The coalescence of technology and social interaction to create value has built a social authority that can no longer be ignored if business is to succeed. This has yielded a cornucopia of self-proclaimed social media experts touting valuable advice on how to grow your business. However, with the recent fast paced evolution of social media and its continuous reformation and divergence, how many social media ‘gurus’ are legitimate, and most pertinently, how can one distinguish between a true guru and a charlatan?
What kinds of social media experts stand out in the digital marketing space?
Xuan Thai, creative director and strategist at BMCA, applies a Star Wars analogy in her recently penned article, “May the social force be with you”:
- The Jedi Master ‘Influencer’. Wise, influential and highly respected in his field, his views are taken seriously.
- The Obi Wan Kenobi ‘Teacher’. Knowledgeable and well-versed online strategist with a clear purpose: to teach.
- The Darth Vader ‘Pretender’. Deceitful, calculating and parasitic, he is purely money-oriented and possesses no real craftsmanship.
- The Han Solo ‘the Explorer’. Adventurous and likeable, he is consumed by the desire to learn, do and evolve.
- And finally, the Storm Troopers ‘Followers’. Harmless, creatively impotent, often choosing quantity over quality, they always need an authoritative figure.
According to Thai, the majority of the social media bubble is comprised of Storm Troopers, who believe long term use of facebook and twitter renders them experts in the business field.
How do you avoid those Storm Troopers while looking for Obi Wan Kenobi?
In the words of Erica Ayotte in “How to spot a media ‘expert’ who is full of it”, here’s what to look out for:
- Buzz word dependence and inability to explain the relevance of social engagement for your business.
- Hazardous social media activity of their own, flooded with hash tags, links without commentaries and frequent misuse of @ reply.

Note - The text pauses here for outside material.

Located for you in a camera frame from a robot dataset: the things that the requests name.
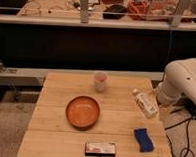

- Inability to fit personal social media experience into a business strategy. While they may have effective personal branding skills, they may not possess the necessary levels of copywriting, project management and analytical expertise that befit a successful corporate social programme.
What is a good social media strategy?
Brad Smith, the founder of FixCourse, teaches organisations how to grow using digital marketing. He sums it up for us, introducing a simple course of action that could save you time sieving through the social media contenders for that one superstar.
- Make people come to you: Self-made social media ‘gurus’ will want you to go out and connect, but the best strategy is to make people want to connect with you by: creating content for other websites and organisations; providing non-profit assistance in your area of expertise; using money to create a marketing asset or offer to sponsor a promotion.
- Don’t spread yourself too thin: social media is an endless deluge of tweets, trends, roll outs that everyone has to know about, however participating in all of the latest updates will bring only mediocre results. “You need to focus on one or two marketing assets that will appreciate over time and help you fuel social media.”
- Don’t Jump on the latest hot bandwagon: Be selective in adopting the latest trends. They may attract superfluous traffic; lack significant impact due to low user numbers; or may even land a demographic mismatch. Hence, while your social media ‘expert’ is off running after the latest trends, he will be “neglecting basic marketing fundamentals that will actually make your business money.”